Sen. Paolo Benigno Aquino IV, one of the LP senators against the revival of death penalty, said the Senate will allow the proper legislative process to run its course on the proposal to restore the capital punishment.
“We will not allow it to be rushed. We must ensure that proper debate on the matter be conducted,” Aquino IV, newly designated Deputy Minority Leader, said.
He also urged senators must reveal their respective votes on the proposal to ensure accountability and transparency.
“We will not allow votes to be anonymous or hidden and we will ensure accountability among our colleagues,” Aquino added.
Aquino earlier assured that the new Minority will actively participate in debates once the proposal reaches the plenary.
LP senators cut ties with the majority bloc and transferred to the minority after being stripped of leadership positions and chairmanships.
The new Minority now has six members namely Senators Aquino, Leila de Lima, Franklin Drilon, Risa Hontiveros and Francis Pangilinan.
Hontiveros, echoed Aquino, noting that the recent Senate reorganization has not reorganized the position of LP senators against death penalty.
Hontiveros belongs to the Akbayan Partylist but ran under the LP-led senatorial ticket last May 2016 elections.
She, meanwhile, expressed hope that her colleagues in the Senate can “cross party lines” to prevent the measure from being rushed.
LP acting president Sen. Francis Pangilinan was also firm against death penalty noting that it “does not work” and that it “victimizes the poor and powerless.”

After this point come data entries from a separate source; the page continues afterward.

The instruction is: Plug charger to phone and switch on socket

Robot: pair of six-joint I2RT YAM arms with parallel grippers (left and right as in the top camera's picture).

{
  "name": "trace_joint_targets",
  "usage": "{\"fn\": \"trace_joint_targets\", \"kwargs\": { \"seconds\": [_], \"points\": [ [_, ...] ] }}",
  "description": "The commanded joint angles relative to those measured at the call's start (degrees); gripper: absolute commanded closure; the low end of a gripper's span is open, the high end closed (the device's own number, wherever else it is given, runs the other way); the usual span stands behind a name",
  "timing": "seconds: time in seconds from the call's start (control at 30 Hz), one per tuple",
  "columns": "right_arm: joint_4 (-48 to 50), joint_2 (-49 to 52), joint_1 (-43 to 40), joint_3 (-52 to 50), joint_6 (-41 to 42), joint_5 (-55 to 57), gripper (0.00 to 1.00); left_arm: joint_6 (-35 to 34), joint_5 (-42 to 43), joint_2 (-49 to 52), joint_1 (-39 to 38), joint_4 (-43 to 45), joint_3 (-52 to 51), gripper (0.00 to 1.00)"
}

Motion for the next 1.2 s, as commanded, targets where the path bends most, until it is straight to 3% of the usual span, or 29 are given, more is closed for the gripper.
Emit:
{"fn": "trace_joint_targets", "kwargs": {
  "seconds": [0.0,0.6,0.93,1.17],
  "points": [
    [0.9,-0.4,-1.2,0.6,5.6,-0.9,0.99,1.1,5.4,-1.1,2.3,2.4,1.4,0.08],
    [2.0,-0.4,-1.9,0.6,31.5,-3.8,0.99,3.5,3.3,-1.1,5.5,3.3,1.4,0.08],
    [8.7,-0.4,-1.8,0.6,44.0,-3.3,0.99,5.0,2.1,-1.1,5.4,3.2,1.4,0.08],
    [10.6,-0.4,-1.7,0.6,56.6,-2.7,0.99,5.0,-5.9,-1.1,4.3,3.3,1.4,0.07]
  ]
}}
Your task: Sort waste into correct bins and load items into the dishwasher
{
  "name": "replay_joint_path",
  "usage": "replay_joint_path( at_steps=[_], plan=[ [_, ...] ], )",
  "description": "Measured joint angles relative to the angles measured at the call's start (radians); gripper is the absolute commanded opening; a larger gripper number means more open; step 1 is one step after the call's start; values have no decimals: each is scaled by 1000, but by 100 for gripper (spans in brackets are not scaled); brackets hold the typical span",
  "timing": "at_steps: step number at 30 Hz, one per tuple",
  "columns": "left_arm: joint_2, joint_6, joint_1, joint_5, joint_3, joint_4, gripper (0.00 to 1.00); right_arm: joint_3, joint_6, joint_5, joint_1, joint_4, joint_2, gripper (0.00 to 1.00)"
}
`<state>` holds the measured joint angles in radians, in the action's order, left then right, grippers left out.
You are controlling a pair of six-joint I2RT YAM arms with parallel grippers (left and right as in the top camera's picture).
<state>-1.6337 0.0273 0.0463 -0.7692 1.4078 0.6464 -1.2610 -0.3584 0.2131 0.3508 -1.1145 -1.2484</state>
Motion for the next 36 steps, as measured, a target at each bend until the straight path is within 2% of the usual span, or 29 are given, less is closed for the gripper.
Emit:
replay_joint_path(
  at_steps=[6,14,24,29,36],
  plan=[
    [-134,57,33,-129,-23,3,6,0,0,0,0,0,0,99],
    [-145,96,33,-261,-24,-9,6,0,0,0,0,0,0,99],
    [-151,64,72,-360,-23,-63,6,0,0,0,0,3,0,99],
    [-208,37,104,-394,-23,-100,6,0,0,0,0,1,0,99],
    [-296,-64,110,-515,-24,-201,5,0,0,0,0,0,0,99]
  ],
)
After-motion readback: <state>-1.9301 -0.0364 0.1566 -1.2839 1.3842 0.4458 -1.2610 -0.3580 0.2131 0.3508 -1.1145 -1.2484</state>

On Wednesday night, the House approved on second reading the contentious measure restoring the death penalty.
It was passed via viva voce or through loud voices voting House Bill No. 4727, or an act imposing the death penalty on certain heinous crimes.
The bill seeks to repeal Republic Act 9346 that prohibits the imposition of death penalty in the Philippines. It also seeks to further amend the Revised Penal Code and the Comprehensive Dangerous Drugs Act of 2002.
The House leadership is targeting to pass the bill on third and final reading on March 7, before the lower chamber goes into a congressional recess.